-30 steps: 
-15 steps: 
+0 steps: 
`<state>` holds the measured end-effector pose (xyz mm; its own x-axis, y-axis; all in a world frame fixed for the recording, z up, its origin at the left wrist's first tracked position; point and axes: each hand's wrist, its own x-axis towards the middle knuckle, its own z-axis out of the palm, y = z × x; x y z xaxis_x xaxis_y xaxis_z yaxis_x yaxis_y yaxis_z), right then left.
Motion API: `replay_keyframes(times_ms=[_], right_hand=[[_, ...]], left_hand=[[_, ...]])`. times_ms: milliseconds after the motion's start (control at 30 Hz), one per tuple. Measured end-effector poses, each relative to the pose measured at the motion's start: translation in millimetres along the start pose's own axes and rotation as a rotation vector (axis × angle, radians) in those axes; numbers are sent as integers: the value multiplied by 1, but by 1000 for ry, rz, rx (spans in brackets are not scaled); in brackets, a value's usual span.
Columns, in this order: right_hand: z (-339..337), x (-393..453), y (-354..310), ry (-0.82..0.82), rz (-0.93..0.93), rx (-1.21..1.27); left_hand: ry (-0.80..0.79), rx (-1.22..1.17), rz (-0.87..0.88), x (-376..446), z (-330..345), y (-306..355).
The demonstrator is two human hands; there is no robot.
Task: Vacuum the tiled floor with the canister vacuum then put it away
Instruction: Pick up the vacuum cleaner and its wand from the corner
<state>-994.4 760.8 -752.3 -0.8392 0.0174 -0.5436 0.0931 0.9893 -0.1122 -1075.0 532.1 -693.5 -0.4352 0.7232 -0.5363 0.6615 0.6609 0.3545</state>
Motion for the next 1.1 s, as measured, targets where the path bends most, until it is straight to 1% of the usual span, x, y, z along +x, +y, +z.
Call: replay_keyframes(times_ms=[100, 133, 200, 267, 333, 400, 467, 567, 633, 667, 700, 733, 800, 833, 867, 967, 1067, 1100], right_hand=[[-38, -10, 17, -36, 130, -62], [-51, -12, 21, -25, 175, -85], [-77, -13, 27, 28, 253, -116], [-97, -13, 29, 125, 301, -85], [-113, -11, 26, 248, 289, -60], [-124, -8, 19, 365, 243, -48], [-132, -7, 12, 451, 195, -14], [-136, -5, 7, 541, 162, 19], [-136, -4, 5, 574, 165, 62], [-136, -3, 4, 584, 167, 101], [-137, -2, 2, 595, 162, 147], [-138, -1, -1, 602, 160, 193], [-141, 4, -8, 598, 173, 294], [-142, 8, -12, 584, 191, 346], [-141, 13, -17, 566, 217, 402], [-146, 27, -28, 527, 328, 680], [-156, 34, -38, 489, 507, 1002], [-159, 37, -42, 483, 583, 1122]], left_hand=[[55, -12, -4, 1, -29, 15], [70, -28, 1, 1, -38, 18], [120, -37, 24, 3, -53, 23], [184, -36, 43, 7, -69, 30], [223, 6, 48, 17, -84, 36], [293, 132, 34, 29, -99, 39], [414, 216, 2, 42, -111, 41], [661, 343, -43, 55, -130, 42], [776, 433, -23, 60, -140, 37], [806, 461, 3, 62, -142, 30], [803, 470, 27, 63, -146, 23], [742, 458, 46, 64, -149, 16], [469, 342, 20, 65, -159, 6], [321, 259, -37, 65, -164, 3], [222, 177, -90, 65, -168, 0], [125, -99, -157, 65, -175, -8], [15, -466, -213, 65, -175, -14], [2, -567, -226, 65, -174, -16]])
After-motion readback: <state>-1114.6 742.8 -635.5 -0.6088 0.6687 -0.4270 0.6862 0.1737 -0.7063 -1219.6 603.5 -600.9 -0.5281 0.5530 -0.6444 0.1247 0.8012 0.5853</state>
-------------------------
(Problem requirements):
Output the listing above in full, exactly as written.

(Reply to the task):
-30 steps: 
-15 steps: 
+0 steps: 
`<state>` holds the measured end-effector pose (xyz mm; its own x-axis, y-axis; all in a world frame fixed for the recording, z up, its origin at the left wrist's first tracked position; point and axes: each hand's wrist, its own x-axis towards the middle knuckle, its own z-axis out of the palm, y = z × x; x y z xaxis_x xaxis_y xaxis_z yaxis_x yaxis_y yaxis_z), right then left.
Motion API: `replay_keyframes(times_ms=[_], right_hand=[[_, ...]], left_hand=[[_, ...]])`. times_ms: milliseconds after the motion's start (control at 30 Hz), one per tuple. Measured end-effector poses, each relative to the pose measured at the motion's start: translation in millimetres along the start pose's own axes and rotation as a rotation vector (axis × angle, radians) in those axes; numbers are sent as integers: the value multiplied by 1, but by 1000 for ry, rz, rx (spans in brackets are not scaled); in brackets, a value's usual span.
Columns, in this order: right_hand: z (-339..337), x (-393..453), y (-354..310), ry (-0.82..0.82), rz (-0.93..0.93), rx (-1.21..1.27); left_hand: ry (-0.80..0.79), rx (-1.22..1.17), rz (-0.87..0.88), x (-376..446), z (-330..345), y (-306..355).
The demonstrator is two human hands; there is no robot.
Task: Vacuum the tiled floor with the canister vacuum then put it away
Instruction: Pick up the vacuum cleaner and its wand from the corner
<state>-994.4 760.8 -752.3 -0.8392 0.0174 -0.5436 0.0931 0.9893 -0.1122 -1075.0 532.1 -693.5 -0.4352 0.7232 -0.5363 0.6615 0.6609 0.3545</state>
Motion for the next 1.1 s, as measured, targets where the path bends most, until it is straight to 1% of the usual span, x, y, z along +x, +y, +z.
Call: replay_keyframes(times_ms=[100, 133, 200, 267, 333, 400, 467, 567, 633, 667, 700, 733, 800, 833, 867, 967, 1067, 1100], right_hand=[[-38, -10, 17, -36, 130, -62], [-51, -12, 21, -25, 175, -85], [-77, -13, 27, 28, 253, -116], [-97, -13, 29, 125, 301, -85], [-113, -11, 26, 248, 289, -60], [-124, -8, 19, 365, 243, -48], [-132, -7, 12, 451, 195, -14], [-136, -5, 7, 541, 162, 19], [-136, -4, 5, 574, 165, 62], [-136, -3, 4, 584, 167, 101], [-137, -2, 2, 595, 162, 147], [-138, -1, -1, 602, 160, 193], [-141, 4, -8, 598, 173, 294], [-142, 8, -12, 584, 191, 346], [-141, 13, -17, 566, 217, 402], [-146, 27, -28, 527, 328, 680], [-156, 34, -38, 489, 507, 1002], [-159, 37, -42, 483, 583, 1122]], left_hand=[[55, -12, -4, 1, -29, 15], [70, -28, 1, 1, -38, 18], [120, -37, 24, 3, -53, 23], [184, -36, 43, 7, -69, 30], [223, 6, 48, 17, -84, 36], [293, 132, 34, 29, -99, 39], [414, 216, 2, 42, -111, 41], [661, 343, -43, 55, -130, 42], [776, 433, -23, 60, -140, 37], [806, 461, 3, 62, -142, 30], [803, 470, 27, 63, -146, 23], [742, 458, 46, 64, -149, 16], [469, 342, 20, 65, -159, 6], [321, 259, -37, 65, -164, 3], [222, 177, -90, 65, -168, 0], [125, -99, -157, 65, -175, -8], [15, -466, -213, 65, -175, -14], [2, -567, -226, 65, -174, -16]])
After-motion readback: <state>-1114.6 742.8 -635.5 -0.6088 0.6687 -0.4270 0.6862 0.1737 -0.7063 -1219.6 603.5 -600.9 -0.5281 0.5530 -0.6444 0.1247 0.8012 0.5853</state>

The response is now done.